NETTALI.COM – Malgré la fermeté affichée par le chef de l’Etat, le Sénégal n’est pas totalement et définitivement opposé à un rapatriement des étudiants sénégalais de Wuhan. Sauf qu’en plus des risques que pourrait comporter une telle opération, le gouvernement ne veut surtout pas ouvrir la porte à d’autres demandes de rapatriement qu’il ne pourra pas satisfaire.
«Même les grands pays qui ont pu faire des rapatriements l’ont fait avec beaucoup de difficultés. Cela requiert une logistique tout à fait hors de portée du Sénégal. Il faut des avions spéciaux qui puissent aller sur place, il faut du personnel, ce ne sont pas des compagnies aériennes, mais des appareils militaires. Lorsque ces personnes reviennent, il faut pouvoir les mettre en quarantaine dans un lieu équipé en conséquence, ce n’est pas encore le cas pour le moment dans notre pays et des pays africains.» Cette déclaration du Président Macky Sall a suscité une vive polémique autour du sort des étudiants sénégalais bloqués à Wuhan, épicentre du Coronavirus en Chine. Le chef de l’Etat a ainsi fermé la porte à tout rapatriement de ces jeunes sénégalais dont les cris de détresse ont fait la une des journaux cette semaine. Et son ministre de la Santé ne dit pas autre chose. «L’intervention sanitaire du Sénégal au niveau de Wuhan nécessite un dispositif aérien et logistique qui est spécifique dans ce cas de figure», a laissé entendre Abdoulaye Diouf Sarr. Qui précise : «Les propos du chef de l’Etat ont été galvaudés, manipulés et transformés de telle sorte qu’on a eu l’impression qu’il s’agit de moyens financiers.» Pourtant, des pays comme l’Algérie, le Maroc ou encore la Mauritanie ont pu rapatrier leurs compatriotes.

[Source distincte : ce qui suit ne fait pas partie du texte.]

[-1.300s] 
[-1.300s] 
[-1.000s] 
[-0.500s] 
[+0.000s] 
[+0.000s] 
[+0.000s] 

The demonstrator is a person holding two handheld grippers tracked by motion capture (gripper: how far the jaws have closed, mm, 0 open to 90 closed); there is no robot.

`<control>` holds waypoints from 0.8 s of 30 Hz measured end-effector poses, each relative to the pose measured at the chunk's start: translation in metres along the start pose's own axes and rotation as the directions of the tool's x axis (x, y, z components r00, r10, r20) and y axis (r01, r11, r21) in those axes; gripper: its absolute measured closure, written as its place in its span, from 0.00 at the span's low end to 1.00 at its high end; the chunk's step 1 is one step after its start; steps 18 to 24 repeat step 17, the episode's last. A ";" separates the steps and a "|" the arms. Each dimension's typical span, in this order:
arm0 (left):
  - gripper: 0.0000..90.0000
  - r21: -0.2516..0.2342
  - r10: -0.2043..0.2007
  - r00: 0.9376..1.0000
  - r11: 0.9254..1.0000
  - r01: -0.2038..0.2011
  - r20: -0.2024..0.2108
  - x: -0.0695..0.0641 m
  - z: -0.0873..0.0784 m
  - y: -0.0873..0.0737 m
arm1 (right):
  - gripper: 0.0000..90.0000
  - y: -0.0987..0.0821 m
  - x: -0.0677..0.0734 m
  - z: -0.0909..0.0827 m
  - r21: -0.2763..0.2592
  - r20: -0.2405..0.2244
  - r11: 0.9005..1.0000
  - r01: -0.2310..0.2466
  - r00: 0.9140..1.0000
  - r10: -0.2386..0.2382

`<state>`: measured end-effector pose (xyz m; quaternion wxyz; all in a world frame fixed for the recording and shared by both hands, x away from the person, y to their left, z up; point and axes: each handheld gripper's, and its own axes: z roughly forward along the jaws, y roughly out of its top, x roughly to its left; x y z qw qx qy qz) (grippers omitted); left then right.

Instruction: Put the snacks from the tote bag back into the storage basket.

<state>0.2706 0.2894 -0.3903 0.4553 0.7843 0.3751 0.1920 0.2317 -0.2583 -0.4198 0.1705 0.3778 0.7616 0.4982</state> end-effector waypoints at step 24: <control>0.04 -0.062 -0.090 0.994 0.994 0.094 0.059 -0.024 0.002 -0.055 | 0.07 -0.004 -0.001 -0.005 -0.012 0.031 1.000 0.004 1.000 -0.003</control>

En réalité, le problème est moins financier qu’autre chose. D’autant que l’Institut Pasteur de Dakar affirme avoir les capacités pour mener les tests afin d’identifier les éventuels porteurs du Coronavirus. Mieux, en fin janvier déjà, le ministère des Affaires étrangères laissait entrevoir la possibilité de rapatrier les 12 étudiants. «Dans l’hypothèse où la situation ne connaitrait pas une nette amélioration, des discussions sont engagées avec les autorités chinoises pour étudier la possibilité d’obtenir une autorisation pour un rapatriement de nos étudiants», avaient révélé, dans un communiqué, les services du ministre Amadou Ba. Pourquoi alors fermer complètement la porte à toute possibilité de rapatriement quelques jours après la publication de ce communiqué des Affaires étrangères ?
«Le président de la République n’a pas tort», répond un fonctionnaire du ministère de la Santé. Et notre interlocuteur d’expliquer : «Je ne sais pas si les gens s’en rendent compte. Mais l’hôpital le plus proche de l’aéroport de Diass se trouve à Thiès où il n’y a presque pas d’équipements.» Et l’aéroport de Dakar alors ? «C’est possible, mais est-ce que vous savez que le Sénégal n’a même pas de masques triple-filtre utilisé dans de tels cas ?», répond-il. Non sans regretter Eva Marie Coll Seck «qui avait su gérer l’épidémie d’Ebola plus proche, à l’époque, de nos frontières».
Toutefois, en dehors de la logistique et des risques de propagation si des porteurs du virus étaient identifiés, les autorités sénégalaises ont une autre préoccupation. «Le problème n’est pas financier», confie un collaborateur du chef de l’Etat. Assurant que Macky Sall est particulièrement préoccupé par le sort des étudiants de Wuhan, il ajoute : «Il y a des milliers de Sénégalais en Chine. Imaginez qu’on rapatrie ceux de Wuhan et que d’autres fassent la même demande…» Autrement dit, les autorités sénégalaises prient pour une maîtrise rapide de l’épidémie par la Chine afin que la polémique prenne fin.